On 18 July 2007 an ultrasound examination revealed an organizing hematoma or hemorrhage in the left retroperitoneal space. The patient also demonstrated worsening liver function, and her physicians were concerned she may need a liver transplant. The patient was subsequently transferred to the University of Chicago. The results of a liver biopsy taken at the University of Chicago were consistent with acute hepatitis without cirrhosis, so a transplant work-up was not initiated. She was empirically covered with multiple antibiotics, and antifungals were initiated. Renal replacement therapy was also initiated. Unfortunately, it proved impossible to stop the retroperitoneal bleed despite massive transfusion of blood products. It was not possible to identify the source of the bleeding, which eventually led to an enormous hematoma that compressed the abdominal organs and led to impaired kidney and lung function. This created abdominal compartment syndrome with subsequent worsening of the subject's hemodynamic status. Life support was withdrawn on 24 July 2007 and the patient died 20 minutes later.
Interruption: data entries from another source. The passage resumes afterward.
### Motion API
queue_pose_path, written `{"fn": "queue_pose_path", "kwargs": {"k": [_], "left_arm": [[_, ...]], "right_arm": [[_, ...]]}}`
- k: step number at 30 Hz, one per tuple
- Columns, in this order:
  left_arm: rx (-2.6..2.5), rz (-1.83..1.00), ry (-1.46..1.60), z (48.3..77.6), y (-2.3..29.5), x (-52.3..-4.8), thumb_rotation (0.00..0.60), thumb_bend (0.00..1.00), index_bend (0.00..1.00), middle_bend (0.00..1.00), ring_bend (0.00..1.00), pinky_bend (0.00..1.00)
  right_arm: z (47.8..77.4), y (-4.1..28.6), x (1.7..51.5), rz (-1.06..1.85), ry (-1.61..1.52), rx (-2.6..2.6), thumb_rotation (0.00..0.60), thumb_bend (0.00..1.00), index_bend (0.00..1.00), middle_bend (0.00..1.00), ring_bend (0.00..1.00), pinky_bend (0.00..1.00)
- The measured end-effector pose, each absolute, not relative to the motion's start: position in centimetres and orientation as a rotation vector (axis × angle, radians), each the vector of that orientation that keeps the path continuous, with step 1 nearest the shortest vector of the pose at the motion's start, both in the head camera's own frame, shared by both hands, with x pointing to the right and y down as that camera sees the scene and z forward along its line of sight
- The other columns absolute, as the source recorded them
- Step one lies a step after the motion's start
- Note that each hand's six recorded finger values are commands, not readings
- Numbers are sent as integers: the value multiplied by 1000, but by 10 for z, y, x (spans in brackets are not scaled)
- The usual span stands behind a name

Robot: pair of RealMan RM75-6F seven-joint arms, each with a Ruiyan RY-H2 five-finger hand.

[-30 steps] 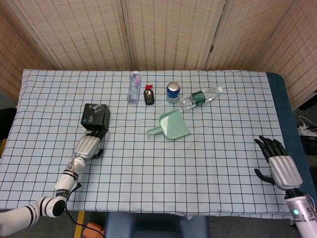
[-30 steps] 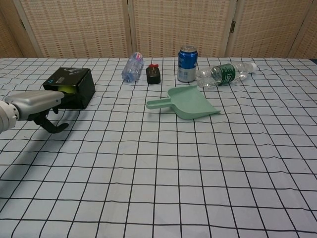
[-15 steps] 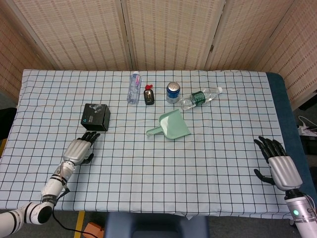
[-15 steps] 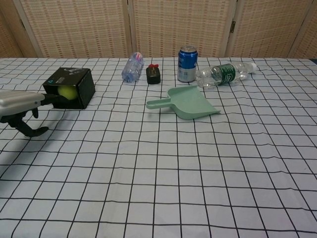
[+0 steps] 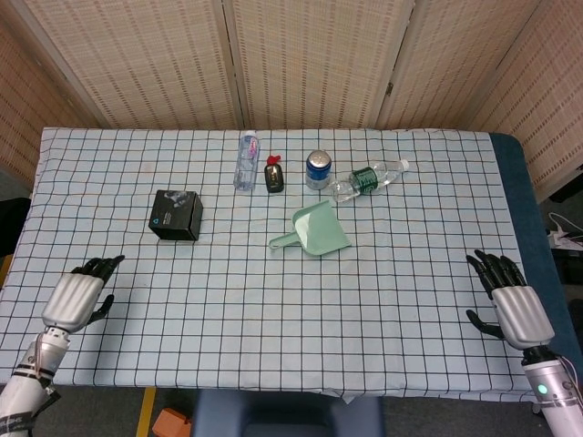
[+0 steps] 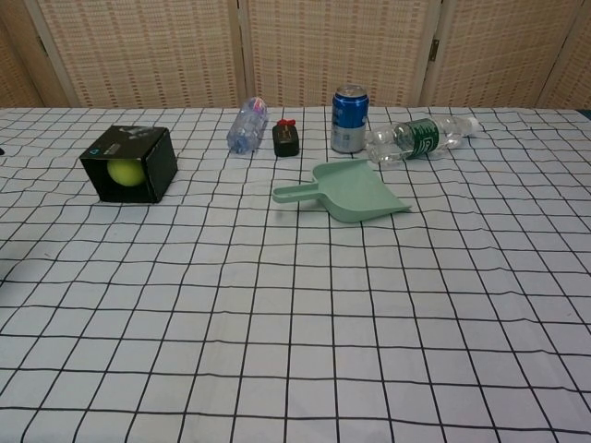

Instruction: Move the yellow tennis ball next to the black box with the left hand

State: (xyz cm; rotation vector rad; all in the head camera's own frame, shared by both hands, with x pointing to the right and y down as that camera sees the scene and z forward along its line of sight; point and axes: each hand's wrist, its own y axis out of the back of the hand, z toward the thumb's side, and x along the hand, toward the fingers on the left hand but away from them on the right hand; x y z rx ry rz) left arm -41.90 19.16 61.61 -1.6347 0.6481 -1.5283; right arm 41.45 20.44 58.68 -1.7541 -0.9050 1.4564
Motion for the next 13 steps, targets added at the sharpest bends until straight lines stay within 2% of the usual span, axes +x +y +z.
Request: {"fn": "queue_pose_path", "kwargs": {"k": [5,13], "left_arm": [[-1560,-1517,702,591,219,-439,600,445,118,160,163,394],[-1528,-1501,770,588,235,-453,600,445,117,151,158,397]], "right_arm": [[588,204,413,1453,-899,-1746,600,205,21,0,0,21],[585,202,414,1438,-917,-1725,600,206,21,0,0,19]]}}
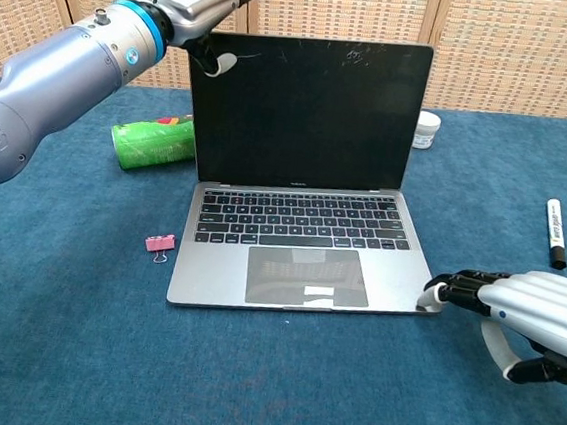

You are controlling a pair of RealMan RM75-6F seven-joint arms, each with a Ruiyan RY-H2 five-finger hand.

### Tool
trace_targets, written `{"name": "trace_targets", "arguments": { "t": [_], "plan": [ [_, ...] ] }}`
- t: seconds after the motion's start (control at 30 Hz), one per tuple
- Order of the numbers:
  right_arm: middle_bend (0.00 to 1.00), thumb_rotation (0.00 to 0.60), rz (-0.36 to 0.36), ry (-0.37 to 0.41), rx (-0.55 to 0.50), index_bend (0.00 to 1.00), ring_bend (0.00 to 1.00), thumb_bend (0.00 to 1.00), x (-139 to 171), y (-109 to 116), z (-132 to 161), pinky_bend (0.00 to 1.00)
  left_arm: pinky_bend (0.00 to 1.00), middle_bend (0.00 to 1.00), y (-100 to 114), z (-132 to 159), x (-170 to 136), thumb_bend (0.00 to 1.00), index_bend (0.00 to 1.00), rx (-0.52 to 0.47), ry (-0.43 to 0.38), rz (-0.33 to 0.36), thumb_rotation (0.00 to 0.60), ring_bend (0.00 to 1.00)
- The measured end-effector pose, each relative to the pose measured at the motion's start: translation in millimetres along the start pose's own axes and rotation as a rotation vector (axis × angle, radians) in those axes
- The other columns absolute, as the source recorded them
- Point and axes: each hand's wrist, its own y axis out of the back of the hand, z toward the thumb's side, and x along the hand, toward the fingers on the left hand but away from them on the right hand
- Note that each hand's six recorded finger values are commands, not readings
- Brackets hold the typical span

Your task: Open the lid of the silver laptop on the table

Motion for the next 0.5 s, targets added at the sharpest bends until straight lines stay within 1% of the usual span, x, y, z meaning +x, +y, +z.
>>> {"name": "trace_targets", "arguments": {
  "t": [0.33,0.43,0.5],
  "plan": [
    [0.16,0.600,0.001,-0.015,-0.003,0.13,0.06,0.92,1,0,-4,0.12,0.00,0.00,1,-1,-1,0.41,0.00,-0.014,0.000,0.004,0.600,0.00],
    [0.16,0.600,-0.006,-0.017,-0.007,0.13,0.06,0.91,1,1,-3,0.12,0.00,0.00,5,2,-4,0.41,0.00,-0.023,-0.025,0.021,0.600,0.00],
    [0.16,0.600,-0.018,-0.018,-0.017,0.12,0.06,0.90,1,4,-2,0.12,0.00,0.00,11,5,-7,0.42,0.00,-0.027,-0.055,0.049,0.600,0.00]
  ]
}}
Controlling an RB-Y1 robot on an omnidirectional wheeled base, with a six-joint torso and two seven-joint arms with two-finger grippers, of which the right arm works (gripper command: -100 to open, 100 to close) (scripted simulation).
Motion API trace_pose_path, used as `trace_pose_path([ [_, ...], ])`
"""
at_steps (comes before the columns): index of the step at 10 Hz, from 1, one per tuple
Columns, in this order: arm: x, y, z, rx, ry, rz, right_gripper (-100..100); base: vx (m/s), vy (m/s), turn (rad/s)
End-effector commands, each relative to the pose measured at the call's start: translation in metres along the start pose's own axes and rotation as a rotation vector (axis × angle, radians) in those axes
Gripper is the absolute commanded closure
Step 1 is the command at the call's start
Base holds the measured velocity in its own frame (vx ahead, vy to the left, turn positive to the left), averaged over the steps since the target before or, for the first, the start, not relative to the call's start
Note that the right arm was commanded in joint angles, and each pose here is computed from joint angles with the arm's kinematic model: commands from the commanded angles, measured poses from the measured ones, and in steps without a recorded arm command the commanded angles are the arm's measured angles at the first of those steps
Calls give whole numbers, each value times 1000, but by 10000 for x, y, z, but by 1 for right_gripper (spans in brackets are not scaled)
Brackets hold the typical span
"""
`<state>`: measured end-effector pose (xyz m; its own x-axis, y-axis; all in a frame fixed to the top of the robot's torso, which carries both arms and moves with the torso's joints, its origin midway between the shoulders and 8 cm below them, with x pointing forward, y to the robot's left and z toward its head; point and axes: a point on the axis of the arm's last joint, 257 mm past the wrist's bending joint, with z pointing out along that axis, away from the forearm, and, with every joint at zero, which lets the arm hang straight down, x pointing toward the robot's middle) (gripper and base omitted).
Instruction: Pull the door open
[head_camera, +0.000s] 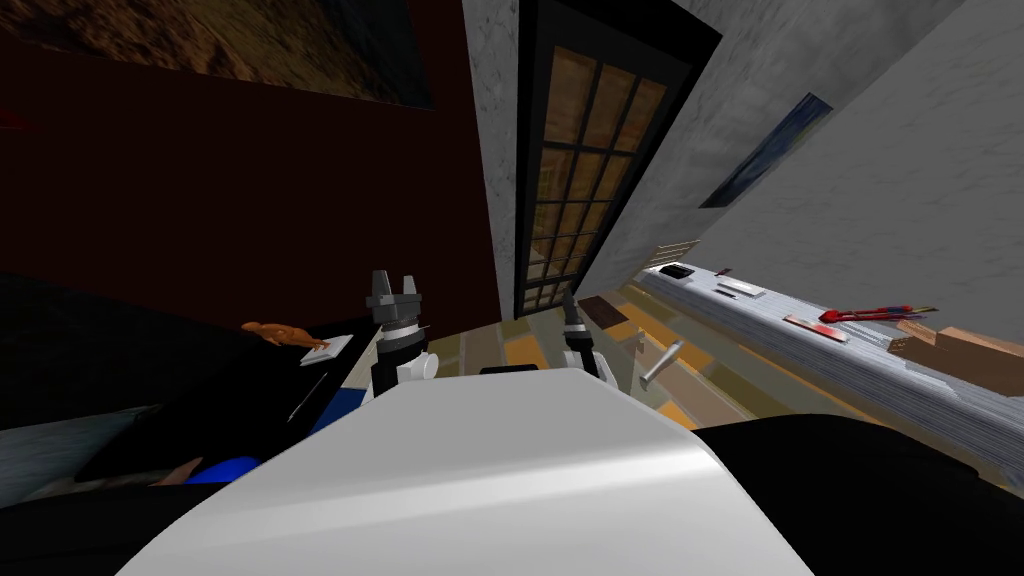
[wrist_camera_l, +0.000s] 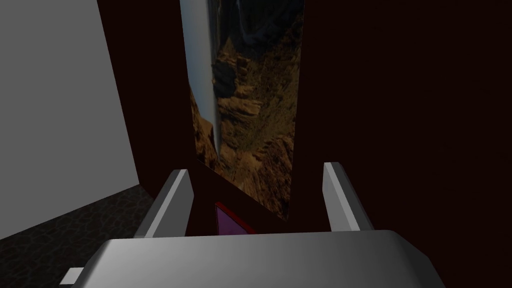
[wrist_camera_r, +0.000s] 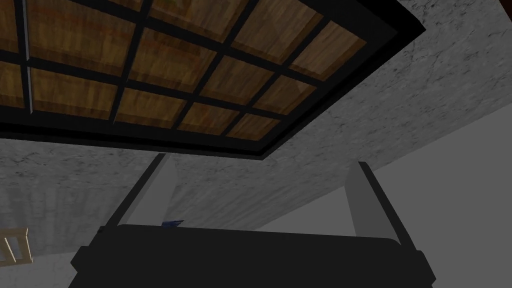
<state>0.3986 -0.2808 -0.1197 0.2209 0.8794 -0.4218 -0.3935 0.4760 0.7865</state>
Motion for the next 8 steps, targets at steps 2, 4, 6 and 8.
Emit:
trace_pose_path([
  [2, 26, -217, -30, 21, 20, -99, -100, 100, -11, 56],
  [4, 55, -384, -63, 39, 36, -175, -100, 97, -18, 73],
  [6, 79, -495, -95, 54, 47, -211, -100, 73, -13, 42],
  [8, 109, -669, -140, 72, 66, -285, -100, 65, -3, 54],
])
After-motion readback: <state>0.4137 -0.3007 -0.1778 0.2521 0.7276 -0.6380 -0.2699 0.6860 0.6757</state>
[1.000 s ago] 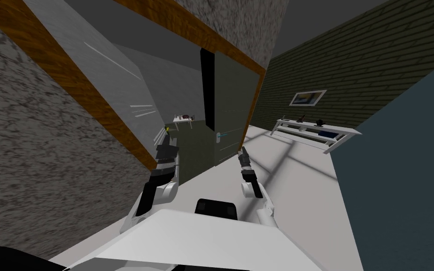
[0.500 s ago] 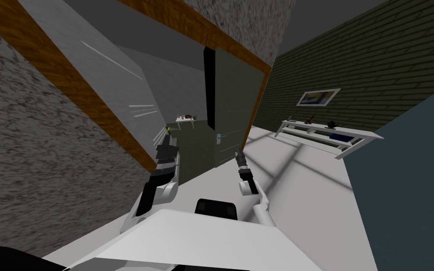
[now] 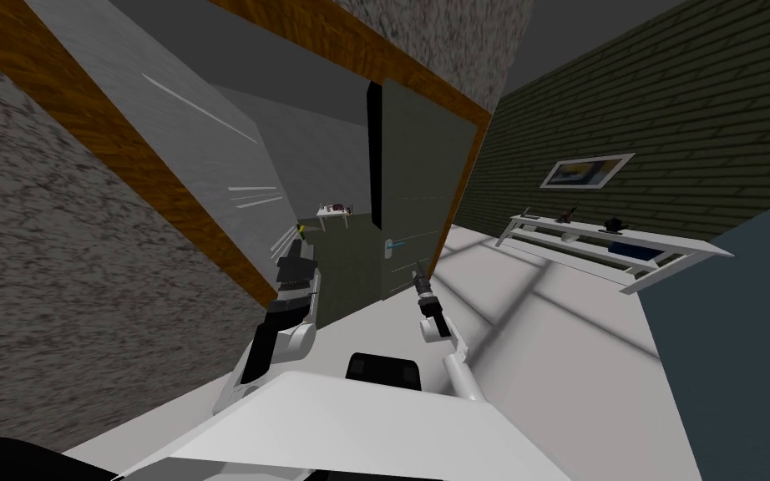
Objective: Push the door open
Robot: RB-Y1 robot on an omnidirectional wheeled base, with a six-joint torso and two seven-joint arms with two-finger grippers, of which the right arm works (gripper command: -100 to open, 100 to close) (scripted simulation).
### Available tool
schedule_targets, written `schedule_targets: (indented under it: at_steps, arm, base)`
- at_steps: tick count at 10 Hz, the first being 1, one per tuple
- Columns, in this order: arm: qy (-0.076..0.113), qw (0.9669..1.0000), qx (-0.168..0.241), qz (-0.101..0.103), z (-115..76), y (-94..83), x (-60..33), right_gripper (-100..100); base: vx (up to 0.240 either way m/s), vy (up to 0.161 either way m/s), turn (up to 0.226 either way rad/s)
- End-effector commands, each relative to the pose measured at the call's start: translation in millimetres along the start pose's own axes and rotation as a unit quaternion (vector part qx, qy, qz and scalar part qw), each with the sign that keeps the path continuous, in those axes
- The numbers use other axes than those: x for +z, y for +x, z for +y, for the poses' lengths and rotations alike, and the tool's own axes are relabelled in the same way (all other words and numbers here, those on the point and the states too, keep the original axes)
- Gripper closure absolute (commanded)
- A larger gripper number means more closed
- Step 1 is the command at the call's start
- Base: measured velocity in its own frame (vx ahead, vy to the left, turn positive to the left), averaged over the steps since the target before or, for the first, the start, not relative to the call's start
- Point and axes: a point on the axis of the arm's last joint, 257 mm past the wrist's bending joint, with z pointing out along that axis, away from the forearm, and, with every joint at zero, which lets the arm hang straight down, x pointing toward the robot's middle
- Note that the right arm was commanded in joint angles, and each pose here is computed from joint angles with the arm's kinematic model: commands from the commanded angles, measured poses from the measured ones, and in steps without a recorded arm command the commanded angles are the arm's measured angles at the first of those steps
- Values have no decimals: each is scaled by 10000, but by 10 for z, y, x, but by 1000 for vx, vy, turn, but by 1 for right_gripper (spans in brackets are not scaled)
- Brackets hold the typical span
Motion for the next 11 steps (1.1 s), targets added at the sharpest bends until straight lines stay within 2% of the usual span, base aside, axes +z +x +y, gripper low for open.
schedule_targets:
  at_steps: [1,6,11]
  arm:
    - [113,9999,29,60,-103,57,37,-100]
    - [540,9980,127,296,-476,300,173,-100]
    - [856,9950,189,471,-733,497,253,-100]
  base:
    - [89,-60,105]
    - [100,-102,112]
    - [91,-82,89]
Autopsy confirmed the presence of a huge retroperitoneal hematoma weighing at least 3.5 kg. This caused focal infarction of the left kidney and pushed the diaphragm upwards, compressing the lungs. Blood cultures drawn on the day of the patient's death turned positive for Histoplasma capsulatum. Consistent with this, postmortem examination found Histoplasma in the liver, lungs, bone marrow, spleen, lymph nodes, thymus, kidney and brain. Granulomas, which are essential for effective host defense against intracellular pathogens, were not seen in spite of the abundant histoplasmosis. There was evidence of herpes simplex virus in certain tissues, but not adenovirus or cytomegalovirus. Oddly, the pathological examination found no evidence of active RA in either knee.

Quantitative PCR identified trace amounts of vector genomes in the blood, spleen, liver and brain of the subject, larger amounts in the tonsils and high copy numbers in the right knee. The left knee, lymph nodes, heart, bladder, small bowel, trachea and adrenals were negative. Rep gene sequences that are absent from tgAAC94 and whose presence might indicate replication-competent AAV were detected in the heart, trachea and right knee, but not in the blood, spleen, liver, brain or tonsils.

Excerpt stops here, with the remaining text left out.